With Sunday’s upcoming match between the Kansas City Chiefs and the San Francisco 49ers, the potential threats to security at the year’s Super Bowl are becoming a growing cause for concern. The NFL’s increasing digital presence has opened the door to a host of new vulnerabilities that attackers may attempt to exploit during this high-profile event.
The Chief Information Security Officer (CISO) of the NFL, Tomás Maldonado, voiced his unease over the rise in AI-enabled phishing attacks and deepfake scams, which have added to the long list of existing security challenges. The league has been preparing for some time to identify and assess threats to the Super Bowl and has recently conducted a comprehensive exercise with other stakeholders, including the US Department of Homeland Security and the Cybersecurity and Infrastructure Agency (CISA) to simulate potential attack scenarios that could impact the event.
An area of concern, according to field CISO Karl Mattson at Noname Security, is the risk of API-related attacks due to the NFL’s extensive digital transformation over recent years, specifically threatening the fan digital experience, advertising, and event infrastructure. The core concern is the potential compromise of fan personal information if an API-related attack were to occur.
The rise in online gambling and sports betting has also led to new types of scams that attackers may attempt to exploit during the Super Bowl, particularly with regard to synthetic identity fraud, which makes it difficult for gaming operators to detect malicious actors.
Another emerging challenge stems from the proliferation of fake tickets and counterfeit merchandise in online marketplaces. Stuart Wells, CTO at Jumio, warns fans to be cautious and verify the authenticity of sellers before providing personal information or making payments.

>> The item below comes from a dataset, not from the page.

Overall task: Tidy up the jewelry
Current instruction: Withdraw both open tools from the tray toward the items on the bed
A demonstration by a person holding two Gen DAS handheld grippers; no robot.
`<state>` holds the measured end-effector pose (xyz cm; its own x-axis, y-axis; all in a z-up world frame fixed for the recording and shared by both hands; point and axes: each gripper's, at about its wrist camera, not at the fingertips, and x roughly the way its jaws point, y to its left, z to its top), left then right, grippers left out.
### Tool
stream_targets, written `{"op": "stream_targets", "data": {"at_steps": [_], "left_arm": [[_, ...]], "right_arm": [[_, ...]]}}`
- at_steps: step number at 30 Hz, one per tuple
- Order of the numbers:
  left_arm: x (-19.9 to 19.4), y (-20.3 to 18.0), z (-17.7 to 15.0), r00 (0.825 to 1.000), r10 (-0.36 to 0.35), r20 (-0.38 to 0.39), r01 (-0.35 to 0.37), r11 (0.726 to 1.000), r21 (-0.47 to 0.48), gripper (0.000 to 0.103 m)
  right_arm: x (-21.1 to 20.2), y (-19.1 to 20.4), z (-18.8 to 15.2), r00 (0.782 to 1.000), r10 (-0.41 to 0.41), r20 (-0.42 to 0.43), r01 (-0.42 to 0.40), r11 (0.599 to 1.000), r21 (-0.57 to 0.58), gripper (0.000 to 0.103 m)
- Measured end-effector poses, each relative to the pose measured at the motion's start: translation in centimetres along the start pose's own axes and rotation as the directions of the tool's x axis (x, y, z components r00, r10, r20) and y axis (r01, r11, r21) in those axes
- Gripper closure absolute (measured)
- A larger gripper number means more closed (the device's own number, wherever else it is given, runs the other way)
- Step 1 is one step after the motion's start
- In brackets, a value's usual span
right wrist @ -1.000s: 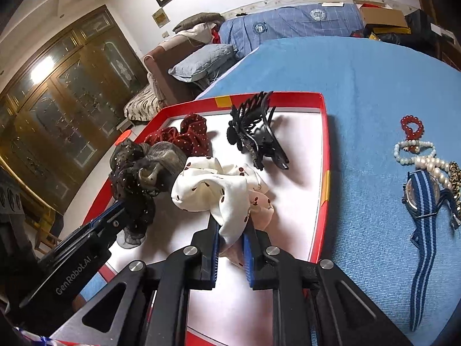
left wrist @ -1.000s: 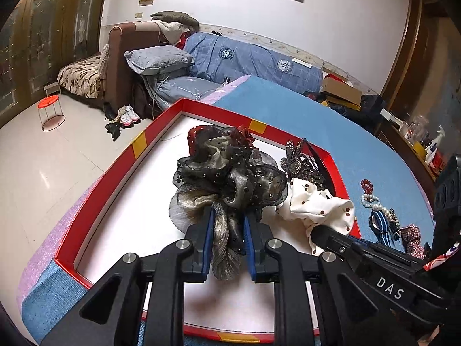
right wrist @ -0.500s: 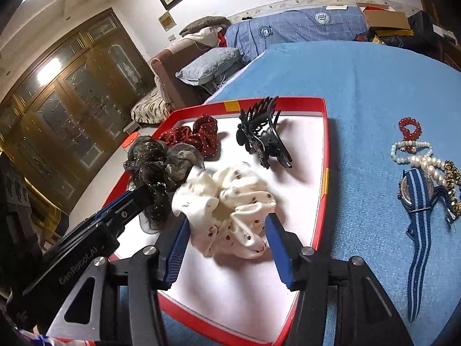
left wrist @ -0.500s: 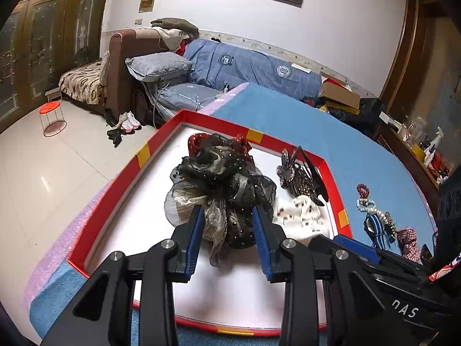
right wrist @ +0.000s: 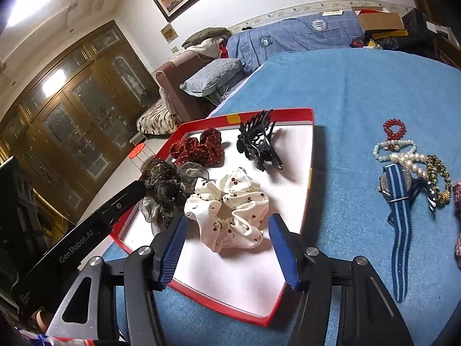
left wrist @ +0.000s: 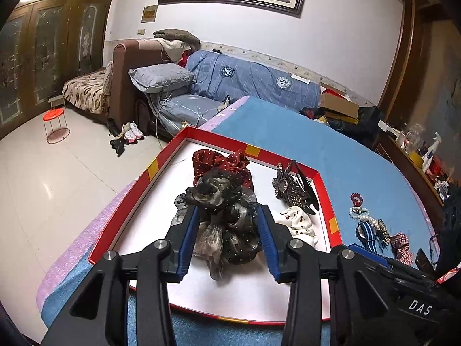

Unauthorized streaming sites also pose a significant risk, especially for organizations that allow employees to use unmanaged devices for work-related purposes. Ken Carnesi, CEO of DNSFilter, highlights the potential for malware infections, phishing attacks, and data exfiltration, which could compromise an organization’s data integrity.
Considering the multitude of new and evolving security threats, the NFL and its security team have their work cut out for them as they gear up for one of the year’s most significant events. With the continued digitization of sporting events, enhanced security measures will become increasingly vital to protect the integrity of the Super Bowl and the safety of fans, employees, and players alike.